In the listing below, find the line with "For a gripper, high" and the line with "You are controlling". Repeat those two lines and all lines between them exactly.

● ● ● ●

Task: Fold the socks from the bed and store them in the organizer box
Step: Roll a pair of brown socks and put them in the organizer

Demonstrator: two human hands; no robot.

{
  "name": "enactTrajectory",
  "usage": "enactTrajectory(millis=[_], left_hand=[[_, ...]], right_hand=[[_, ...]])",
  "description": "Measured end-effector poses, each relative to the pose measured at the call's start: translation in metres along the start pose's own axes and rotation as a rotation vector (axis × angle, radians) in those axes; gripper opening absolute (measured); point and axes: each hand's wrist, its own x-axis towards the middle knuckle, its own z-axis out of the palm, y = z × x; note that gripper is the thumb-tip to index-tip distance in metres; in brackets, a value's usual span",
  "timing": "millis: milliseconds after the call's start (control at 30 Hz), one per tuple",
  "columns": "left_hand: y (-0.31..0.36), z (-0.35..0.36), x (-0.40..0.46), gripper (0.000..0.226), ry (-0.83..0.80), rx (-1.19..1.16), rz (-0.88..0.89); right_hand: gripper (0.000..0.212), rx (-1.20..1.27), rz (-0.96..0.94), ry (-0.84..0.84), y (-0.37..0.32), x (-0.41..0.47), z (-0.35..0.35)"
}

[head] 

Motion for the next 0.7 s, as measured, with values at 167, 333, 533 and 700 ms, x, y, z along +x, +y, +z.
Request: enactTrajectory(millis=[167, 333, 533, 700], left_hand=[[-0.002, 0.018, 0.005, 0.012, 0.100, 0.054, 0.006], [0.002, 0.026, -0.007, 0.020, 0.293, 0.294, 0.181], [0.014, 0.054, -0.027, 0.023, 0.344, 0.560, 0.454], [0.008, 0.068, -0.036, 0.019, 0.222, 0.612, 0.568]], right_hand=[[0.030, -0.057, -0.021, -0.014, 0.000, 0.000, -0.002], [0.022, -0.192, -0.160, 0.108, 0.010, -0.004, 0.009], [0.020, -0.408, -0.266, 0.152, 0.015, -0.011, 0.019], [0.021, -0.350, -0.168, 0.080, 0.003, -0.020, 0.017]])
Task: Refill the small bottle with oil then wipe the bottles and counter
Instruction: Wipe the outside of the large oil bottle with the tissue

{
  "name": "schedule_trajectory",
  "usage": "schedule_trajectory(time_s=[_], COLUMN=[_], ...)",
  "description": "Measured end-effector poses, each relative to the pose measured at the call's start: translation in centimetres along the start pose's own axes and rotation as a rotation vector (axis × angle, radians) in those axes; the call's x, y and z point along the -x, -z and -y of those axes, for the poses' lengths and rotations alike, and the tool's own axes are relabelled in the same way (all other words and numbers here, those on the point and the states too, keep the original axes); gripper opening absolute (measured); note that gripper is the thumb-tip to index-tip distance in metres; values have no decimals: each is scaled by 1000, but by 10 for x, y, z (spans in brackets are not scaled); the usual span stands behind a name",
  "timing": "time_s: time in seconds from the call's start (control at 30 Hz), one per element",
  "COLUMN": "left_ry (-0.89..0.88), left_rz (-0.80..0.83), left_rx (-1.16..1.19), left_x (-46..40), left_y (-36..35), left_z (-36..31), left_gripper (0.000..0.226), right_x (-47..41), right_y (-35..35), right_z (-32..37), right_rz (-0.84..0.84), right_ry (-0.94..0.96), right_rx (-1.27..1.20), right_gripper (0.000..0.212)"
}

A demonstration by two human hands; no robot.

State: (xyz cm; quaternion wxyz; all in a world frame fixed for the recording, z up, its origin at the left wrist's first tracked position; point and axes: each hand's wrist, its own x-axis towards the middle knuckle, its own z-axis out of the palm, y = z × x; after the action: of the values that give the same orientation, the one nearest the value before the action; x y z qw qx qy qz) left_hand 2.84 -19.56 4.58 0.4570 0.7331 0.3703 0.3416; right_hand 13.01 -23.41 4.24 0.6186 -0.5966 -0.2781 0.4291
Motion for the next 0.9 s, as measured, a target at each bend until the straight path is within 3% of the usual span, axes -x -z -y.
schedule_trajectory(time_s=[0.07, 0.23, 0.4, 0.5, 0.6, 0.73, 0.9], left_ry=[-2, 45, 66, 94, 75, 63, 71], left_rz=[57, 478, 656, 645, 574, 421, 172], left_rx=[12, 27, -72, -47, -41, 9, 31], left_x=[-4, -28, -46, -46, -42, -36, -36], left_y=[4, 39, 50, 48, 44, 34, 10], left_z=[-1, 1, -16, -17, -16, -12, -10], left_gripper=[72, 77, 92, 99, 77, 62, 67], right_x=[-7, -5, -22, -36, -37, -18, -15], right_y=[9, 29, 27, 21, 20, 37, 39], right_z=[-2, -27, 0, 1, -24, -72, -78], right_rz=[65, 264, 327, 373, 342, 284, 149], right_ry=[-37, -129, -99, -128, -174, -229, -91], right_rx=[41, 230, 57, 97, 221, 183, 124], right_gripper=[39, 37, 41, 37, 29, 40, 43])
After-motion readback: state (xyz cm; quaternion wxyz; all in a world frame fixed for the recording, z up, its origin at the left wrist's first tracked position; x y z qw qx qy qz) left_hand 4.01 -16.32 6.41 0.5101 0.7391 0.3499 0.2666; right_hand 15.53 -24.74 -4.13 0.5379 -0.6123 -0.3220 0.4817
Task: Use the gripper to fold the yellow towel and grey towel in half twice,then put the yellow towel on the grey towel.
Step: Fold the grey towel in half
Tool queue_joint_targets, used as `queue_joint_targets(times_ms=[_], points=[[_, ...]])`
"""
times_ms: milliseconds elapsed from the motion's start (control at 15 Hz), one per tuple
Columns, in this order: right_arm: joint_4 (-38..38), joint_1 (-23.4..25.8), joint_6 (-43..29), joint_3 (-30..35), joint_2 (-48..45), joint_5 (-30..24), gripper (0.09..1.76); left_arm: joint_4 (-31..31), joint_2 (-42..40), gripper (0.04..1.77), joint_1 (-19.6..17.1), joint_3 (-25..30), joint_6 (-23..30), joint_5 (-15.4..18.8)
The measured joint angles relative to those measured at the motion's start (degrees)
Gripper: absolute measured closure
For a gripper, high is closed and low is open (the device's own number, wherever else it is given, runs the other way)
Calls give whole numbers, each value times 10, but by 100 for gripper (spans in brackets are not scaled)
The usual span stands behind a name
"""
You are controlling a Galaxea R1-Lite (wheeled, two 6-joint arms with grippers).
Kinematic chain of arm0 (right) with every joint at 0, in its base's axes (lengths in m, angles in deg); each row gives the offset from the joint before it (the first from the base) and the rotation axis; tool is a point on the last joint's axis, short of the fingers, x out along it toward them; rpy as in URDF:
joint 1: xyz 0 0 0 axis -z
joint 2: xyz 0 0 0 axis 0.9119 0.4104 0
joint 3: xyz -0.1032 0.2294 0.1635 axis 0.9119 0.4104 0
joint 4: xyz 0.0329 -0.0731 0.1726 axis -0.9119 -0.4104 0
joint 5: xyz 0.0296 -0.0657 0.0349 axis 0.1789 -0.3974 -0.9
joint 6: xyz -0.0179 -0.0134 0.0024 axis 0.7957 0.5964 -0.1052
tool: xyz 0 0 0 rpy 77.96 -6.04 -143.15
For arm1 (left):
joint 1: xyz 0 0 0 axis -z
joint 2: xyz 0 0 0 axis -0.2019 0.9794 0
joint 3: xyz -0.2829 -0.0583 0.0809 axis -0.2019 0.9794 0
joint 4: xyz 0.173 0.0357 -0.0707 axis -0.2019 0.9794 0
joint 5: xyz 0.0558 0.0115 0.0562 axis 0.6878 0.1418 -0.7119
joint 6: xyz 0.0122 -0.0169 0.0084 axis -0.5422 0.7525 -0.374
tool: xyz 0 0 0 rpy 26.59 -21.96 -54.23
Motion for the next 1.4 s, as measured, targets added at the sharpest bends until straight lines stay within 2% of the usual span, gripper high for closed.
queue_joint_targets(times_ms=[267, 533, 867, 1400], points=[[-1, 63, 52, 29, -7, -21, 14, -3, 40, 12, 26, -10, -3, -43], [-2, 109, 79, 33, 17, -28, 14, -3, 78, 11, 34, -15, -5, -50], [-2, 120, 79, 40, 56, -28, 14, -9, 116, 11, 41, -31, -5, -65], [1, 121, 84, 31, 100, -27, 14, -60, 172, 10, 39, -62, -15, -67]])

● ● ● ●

▸ RESPONSE BELOW:
For a gripper, high is closed and low is open (the device's own number, wherever else it is given, runs the other way)
Calls give whole numbers, each value times 10, but by 100 for gripper (spans in brackets are not scaled)
The usual span stands behind a name
"""
You are controlling a Galaxea R1-Lite (wheeled, two 6-joint arms with grippers).

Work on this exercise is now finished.